*What needs to be done*. All of the material must be duplicated exactly, line by line.

*Data segment*.
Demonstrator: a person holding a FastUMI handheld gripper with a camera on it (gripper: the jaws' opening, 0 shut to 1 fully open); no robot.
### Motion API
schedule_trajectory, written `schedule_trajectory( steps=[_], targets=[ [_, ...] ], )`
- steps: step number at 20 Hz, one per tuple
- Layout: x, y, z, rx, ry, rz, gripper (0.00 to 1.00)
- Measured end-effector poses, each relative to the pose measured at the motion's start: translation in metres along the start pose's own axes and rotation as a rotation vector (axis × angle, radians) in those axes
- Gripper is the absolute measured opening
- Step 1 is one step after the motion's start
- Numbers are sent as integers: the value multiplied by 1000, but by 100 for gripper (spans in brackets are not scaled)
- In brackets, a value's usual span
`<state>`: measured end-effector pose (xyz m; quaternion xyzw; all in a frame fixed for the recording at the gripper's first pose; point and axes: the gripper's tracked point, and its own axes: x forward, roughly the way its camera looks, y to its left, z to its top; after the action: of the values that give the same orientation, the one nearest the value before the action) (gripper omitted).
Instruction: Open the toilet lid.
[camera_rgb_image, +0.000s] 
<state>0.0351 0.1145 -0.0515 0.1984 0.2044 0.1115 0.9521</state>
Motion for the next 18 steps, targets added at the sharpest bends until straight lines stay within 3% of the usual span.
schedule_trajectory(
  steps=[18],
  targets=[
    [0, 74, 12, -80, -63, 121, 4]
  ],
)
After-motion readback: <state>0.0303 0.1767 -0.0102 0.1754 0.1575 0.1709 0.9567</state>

*Written answer*.
Demonstrator: a person holding a FastUMI handheld gripper with a camera on it (gripper: the jaws' opening, 0 shut to 1 fully open); no robot.
### Motion API
schedule_trajectory, written `schedule_trajectory( steps=[_], targets=[ [_, ...] ], )`
- steps: step number at 20 Hz, one per tuple
- Layout: x, y, z, rx, ry, rz, gripper (0.00 to 1.00)
- Measured end-effector poses, each relative to the pose measured at the motion's start: translation in metres along the start pose's own axes and rotation as a rotation vector (axis × angle, radians) in those axes
- Gripper is the absolute measured opening
- Step 1 is one step after the motion's start
- Numbers are sent as integers: the value multiplied by 1000, but by 100 for gripper (spans in brackets are not scaled)
- In brackets, a value's usual span
`<state>`: measured end-effector pose (xyz m; quaternion xyzw; all in a frame fixed for the recording at the gripper's first pose; point and axes: the gripper's tracked point, and its own axes: x forward, roughly the way its camera looks, y to its left, z to its top; after the action: of the values that give the same orientation, the one nearest the value before the action) (gripper omitted).
Instruction: Open the toilet lid.
[camera_rgb_image, +0.000s] 
<state>0.0351 0.1145 -0.0515 0.1984 0.2044 0.1115 0.9521</state>
Motion for the next 18 steps, targets added at the sharpest bends until straight lines stay within 3% of the usual span.
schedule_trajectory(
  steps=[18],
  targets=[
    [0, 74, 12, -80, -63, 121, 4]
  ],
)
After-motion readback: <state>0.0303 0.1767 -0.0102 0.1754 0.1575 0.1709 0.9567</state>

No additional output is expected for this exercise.